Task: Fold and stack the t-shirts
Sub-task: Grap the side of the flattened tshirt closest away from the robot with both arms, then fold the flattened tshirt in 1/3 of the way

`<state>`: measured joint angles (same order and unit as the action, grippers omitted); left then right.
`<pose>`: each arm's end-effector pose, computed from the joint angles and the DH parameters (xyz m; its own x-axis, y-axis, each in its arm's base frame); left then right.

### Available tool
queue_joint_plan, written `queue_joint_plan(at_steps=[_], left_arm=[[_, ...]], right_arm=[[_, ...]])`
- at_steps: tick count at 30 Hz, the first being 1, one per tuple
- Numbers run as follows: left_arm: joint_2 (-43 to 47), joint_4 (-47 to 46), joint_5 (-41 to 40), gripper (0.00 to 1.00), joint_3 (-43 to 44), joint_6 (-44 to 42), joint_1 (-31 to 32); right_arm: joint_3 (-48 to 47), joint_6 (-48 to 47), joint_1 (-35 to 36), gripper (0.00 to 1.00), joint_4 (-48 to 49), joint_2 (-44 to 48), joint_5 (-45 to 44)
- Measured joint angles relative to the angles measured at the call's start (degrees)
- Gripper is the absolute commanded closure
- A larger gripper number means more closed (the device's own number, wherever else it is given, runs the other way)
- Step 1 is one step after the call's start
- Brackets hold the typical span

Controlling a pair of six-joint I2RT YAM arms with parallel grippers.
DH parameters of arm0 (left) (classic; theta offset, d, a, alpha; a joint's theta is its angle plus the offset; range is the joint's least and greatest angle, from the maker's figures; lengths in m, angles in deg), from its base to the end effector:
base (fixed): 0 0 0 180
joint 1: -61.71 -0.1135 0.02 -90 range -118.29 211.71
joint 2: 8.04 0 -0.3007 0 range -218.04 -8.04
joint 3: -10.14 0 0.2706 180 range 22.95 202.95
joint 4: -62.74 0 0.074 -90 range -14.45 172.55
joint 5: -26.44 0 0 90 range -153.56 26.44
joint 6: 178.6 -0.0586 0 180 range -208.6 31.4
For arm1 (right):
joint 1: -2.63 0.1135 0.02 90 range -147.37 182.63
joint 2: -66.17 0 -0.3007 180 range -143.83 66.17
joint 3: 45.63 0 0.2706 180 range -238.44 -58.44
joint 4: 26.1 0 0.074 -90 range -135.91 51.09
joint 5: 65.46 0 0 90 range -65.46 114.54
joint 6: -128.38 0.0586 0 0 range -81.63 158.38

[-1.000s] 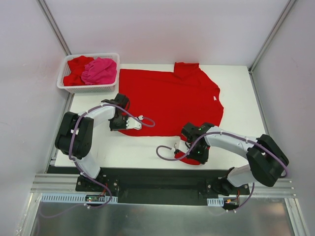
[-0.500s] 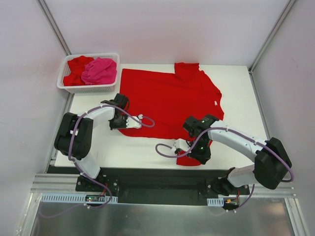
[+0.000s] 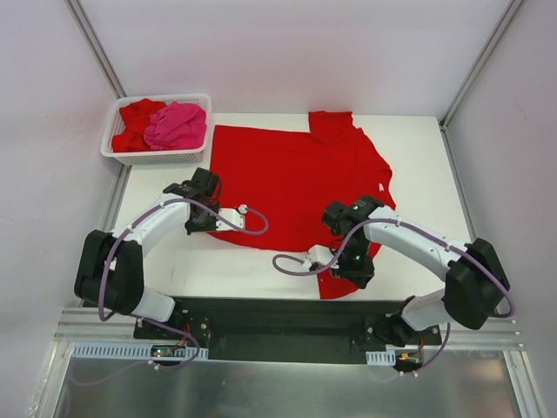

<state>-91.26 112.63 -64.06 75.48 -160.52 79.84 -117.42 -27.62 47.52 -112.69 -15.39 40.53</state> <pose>0.2778 -0.0904 0.2063 0.0198 0.9938 -0.1097 0.9319 0.0214 0.3622 0.1502 0.1724 0.2355 0.3137 -0.9271 -0.2050 -0.9104 -0.3550 0.2126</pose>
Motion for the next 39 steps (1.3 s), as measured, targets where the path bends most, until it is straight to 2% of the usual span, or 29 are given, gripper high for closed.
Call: queue_joint_plan(at_steps=[11, 25, 32, 39], left_arm=[[4.7, 10.7, 0.0, 1.0, 0.0, 3.0, 1.4], [6.1, 13.4, 0.0, 1.0, -0.5, 3.7, 1.4], [6.1, 13.5, 0.0, 1.0, -0.4, 5.3, 1.4], [7.9, 13.8, 0.0, 1.0, 1.4, 6.5, 2.6]], right_arm=[[-3.0, -5.3, -1.4, 0.99, -0.7, -3.2, 0.0], [-6.7, -13.4, -2.3, 0.99, -1.0, -4.9, -0.3], [-14.1, -11.7, -9.2, 0.99, -1.2, -4.3, -0.5], [-16.9, -8.0, -9.1, 0.99, -1.6, 2.5, -3.4]])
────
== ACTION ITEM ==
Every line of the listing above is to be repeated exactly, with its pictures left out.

== RESULT OF THIS TASK ==
Task: Fold and stack the t-shirts
Sub-task: Grap the side of the flattened tshirt closest away from the robot with both arms, then fold the flattened tshirt in 1/3 of the way

`<state>`: measured joint angles (same order and unit as the action, grippers omitted); left then right.
`<pose>`: each arm's end-effector pose, computed from the joint angles and the DH parameters (xyz m; its own x-axis, y-axis, each in its arm's base frame); left then right.

### Available tool
queue_joint_plan, written `queue_joint_plan(at_steps=[_], left_arm=[[_, ...]], right_arm=[[_, ...]])`
- at_steps: tick count at 30 Hz, the first being 1, one per tuple
- Numbers run as follows: left_arm: joint_2 (-43 to 47), joint_4 (-47 to 46), joint_5 (-41 to 40), gripper (0.00 to 1.00), joint_3 (-43 to 44), joint_6 (-44 to 42), joint_1 (-31 to 32); right_arm: joint_3 (-48 to 47), joint_6 (-48 to 47), joint_1 (-35 to 36), gripper (0.00 to 1.00), joint_4 (-48 to 49), joint_2 (-44 to 48), joint_5 (-45 to 44)
- Measured joint angles relative to the angles measured at the call's start (degrees)
- Gripper is the absolute commanded closure
- A larger gripper number means more closed (the device's own number, wherever else it is given, runs the other way)
- Step 1 is one step after the call's start
- Brackets hold the typical span

Controlling a pair of six-joint I2RT YAM arms with parallel grippers.
DH parameters of arm0 (left) (classic; theta offset, d, a, alpha; a joint's theta is its angle plus the offset; range is the joint's least and greatest angle, from the maker's figures; lengths in m, angles in deg), from its base to the end effector:
base (fixed): 0 0 0 180
joint 1: -61.71 -0.1135 0.02 -90 range -118.29 211.71
joint 2: 8.04 0 -0.3007 0 range -218.04 -8.04
joint 3: -10.14 0 0.2706 180 range 22.95 202.95
joint 4: -62.74 0 0.074 -90 range -14.45 172.55
joint 5: -26.44 0 0 90 range -153.56 26.44
joint 6: 178.6 -0.0586 0 180 range -208.6 31.4
For arm1 (right):
joint 1: -2.63 0.1135 0.02 90 range -147.37 182.63
joint 2: -66.17 0 -0.3007 180 range -143.83 66.17
joint 3: 45.63 0 0.2706 180 range -238.44 -58.44
joint 4: 26.1 0 0.074 -90 range -135.91 51.09
joint 5: 65.46 0 0 90 range -65.46 114.54
joint 6: -128.38 0.0586 0 0 range -81.63 158.38

[-1.000s] 
[-0.500s] 
[+0.000s] 

<state>-91.26 112.63 -64.06 75.48 -160.52 79.84 -117.42 -27.62 47.52 -112.69 -15.39 40.53</state> <pose>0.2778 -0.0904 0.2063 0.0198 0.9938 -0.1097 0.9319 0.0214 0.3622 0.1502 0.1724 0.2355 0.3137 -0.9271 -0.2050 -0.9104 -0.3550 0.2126</pose>
Motion for the next 39 steps (1.3 s), as measured, targets where the path bends most, until it is straight to 2% of the usual span, or 29 are given, gripper high for closed.
Call: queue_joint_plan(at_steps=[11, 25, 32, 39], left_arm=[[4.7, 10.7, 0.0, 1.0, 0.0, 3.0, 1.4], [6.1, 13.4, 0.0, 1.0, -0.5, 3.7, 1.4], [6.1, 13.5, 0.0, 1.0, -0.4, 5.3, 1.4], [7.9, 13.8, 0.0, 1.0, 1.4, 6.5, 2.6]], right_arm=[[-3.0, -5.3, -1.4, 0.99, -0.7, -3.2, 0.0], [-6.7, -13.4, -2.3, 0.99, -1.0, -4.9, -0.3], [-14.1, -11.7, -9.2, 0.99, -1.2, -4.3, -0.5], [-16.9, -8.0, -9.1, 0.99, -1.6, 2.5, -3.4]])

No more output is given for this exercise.